WORK ITEM ->
Count up the lines below containing the word "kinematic", and give the result with no other words.

(SUPPLIED MATERIAL begins)

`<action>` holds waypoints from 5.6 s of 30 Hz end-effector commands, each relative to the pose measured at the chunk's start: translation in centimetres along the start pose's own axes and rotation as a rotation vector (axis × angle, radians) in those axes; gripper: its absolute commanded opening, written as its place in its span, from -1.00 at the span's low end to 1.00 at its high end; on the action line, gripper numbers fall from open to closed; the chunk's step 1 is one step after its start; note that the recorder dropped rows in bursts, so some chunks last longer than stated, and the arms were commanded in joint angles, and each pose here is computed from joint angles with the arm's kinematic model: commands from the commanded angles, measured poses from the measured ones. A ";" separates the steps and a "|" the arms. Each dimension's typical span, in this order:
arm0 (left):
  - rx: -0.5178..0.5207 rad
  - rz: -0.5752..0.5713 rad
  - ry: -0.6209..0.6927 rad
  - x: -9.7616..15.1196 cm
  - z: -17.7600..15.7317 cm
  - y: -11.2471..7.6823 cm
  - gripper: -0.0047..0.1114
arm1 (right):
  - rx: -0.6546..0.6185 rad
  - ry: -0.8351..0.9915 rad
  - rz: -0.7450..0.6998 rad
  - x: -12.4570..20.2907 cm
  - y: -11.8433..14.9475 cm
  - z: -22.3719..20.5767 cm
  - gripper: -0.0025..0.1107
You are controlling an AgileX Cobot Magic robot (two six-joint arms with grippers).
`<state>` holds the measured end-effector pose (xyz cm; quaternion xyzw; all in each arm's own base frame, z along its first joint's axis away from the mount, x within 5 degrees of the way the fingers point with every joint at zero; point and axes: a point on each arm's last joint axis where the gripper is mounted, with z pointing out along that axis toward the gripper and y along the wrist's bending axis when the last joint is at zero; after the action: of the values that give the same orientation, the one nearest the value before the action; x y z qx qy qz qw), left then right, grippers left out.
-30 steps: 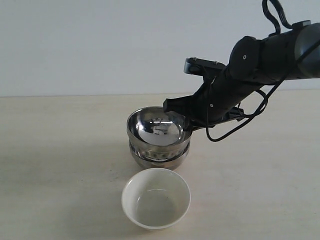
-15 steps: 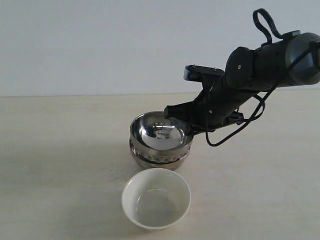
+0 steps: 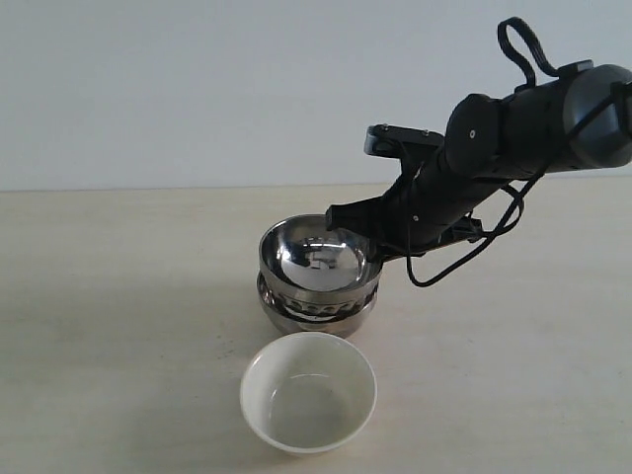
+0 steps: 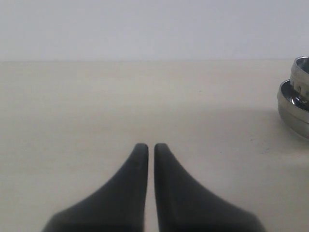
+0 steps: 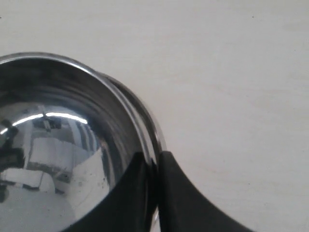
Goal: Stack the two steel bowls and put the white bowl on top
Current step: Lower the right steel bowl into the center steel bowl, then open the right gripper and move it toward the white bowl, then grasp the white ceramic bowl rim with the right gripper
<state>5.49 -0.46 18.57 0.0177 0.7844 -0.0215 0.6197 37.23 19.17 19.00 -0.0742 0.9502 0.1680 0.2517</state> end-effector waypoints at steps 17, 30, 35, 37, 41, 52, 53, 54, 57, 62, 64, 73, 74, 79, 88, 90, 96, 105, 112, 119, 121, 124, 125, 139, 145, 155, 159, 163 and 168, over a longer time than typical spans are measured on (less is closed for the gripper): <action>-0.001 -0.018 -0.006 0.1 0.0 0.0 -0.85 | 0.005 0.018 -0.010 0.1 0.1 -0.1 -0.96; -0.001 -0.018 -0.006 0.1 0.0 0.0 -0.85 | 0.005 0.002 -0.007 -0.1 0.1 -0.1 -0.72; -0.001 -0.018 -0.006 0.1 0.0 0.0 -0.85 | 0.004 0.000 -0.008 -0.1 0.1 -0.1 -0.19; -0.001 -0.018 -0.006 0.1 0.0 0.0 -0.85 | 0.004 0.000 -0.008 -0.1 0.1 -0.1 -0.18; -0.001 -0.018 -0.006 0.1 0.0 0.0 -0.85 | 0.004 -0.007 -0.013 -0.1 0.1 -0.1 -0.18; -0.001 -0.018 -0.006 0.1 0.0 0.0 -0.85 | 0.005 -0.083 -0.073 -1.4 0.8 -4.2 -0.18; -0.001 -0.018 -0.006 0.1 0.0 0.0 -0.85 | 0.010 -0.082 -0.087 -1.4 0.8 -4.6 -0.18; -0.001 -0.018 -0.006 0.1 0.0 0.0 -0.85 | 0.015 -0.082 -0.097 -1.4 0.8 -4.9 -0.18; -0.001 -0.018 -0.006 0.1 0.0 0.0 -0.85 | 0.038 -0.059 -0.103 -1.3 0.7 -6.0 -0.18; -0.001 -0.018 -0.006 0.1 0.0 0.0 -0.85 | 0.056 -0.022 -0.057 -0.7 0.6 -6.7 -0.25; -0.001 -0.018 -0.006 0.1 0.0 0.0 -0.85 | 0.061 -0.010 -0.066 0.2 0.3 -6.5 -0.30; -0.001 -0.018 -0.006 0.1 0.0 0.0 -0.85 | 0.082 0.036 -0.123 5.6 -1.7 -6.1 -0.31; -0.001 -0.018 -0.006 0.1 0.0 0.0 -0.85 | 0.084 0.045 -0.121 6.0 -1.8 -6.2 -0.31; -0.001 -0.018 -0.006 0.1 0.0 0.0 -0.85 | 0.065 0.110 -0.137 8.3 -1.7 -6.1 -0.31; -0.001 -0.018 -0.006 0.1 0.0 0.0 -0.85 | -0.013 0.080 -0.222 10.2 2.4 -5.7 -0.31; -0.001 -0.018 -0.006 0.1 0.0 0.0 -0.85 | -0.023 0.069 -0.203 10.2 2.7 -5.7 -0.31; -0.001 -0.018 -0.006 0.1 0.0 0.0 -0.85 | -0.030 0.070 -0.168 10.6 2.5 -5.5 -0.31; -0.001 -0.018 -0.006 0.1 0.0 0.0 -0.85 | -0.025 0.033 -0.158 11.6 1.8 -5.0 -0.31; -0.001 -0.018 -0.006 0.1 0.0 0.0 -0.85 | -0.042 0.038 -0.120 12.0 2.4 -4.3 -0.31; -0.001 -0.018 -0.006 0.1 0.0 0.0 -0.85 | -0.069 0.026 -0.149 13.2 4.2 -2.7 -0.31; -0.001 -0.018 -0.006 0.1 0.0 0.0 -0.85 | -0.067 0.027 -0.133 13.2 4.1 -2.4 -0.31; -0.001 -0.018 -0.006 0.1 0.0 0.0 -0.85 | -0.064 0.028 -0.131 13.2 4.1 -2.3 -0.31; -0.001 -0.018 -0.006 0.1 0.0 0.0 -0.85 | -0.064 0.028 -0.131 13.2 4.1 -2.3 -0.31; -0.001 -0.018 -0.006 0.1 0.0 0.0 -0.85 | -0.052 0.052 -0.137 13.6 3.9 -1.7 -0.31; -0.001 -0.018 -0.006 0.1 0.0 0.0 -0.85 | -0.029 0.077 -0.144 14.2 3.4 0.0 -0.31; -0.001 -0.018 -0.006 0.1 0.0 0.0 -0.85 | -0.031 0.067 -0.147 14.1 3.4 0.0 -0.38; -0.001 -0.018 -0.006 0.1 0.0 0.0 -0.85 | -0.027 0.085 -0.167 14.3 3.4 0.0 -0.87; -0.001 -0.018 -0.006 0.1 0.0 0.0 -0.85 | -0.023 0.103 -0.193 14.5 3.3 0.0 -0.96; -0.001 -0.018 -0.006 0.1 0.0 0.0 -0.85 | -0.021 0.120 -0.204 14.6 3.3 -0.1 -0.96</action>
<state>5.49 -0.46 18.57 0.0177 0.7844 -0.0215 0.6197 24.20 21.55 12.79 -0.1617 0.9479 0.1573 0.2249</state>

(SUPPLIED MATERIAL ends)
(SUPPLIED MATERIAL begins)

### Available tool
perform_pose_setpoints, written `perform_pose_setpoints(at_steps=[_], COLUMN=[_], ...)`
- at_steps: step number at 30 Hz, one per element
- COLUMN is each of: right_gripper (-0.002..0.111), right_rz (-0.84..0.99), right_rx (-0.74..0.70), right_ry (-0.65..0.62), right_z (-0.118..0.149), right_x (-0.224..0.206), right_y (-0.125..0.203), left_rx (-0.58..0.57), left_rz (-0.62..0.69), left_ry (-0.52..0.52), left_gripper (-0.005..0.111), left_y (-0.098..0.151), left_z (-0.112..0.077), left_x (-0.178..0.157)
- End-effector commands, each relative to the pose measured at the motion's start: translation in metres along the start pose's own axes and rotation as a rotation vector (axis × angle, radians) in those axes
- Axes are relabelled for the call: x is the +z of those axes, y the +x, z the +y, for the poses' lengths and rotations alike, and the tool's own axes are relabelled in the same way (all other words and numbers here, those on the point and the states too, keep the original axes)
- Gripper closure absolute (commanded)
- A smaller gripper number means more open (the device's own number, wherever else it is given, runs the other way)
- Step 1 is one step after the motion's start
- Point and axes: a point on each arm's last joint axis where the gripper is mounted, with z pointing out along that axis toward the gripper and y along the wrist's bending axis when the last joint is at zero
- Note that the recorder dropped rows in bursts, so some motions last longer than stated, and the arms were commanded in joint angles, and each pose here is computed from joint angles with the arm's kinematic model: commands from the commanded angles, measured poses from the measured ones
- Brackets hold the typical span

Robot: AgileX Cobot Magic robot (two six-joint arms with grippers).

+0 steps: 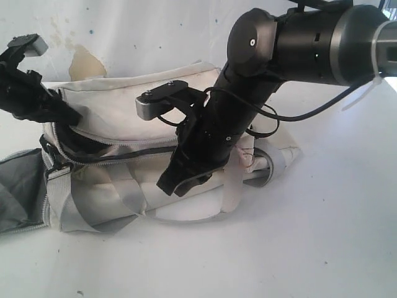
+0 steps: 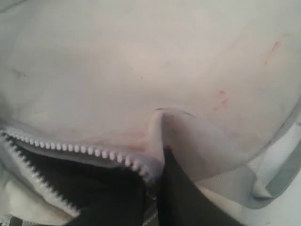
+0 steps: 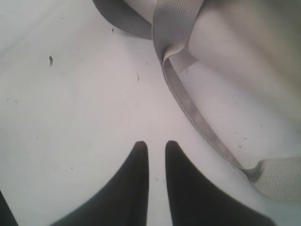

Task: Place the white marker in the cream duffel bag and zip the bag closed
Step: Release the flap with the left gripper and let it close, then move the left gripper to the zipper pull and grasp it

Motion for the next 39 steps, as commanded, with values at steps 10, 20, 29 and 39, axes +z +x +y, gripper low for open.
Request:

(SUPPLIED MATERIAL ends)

ANSWER FOR THIS EXERCISE ->
2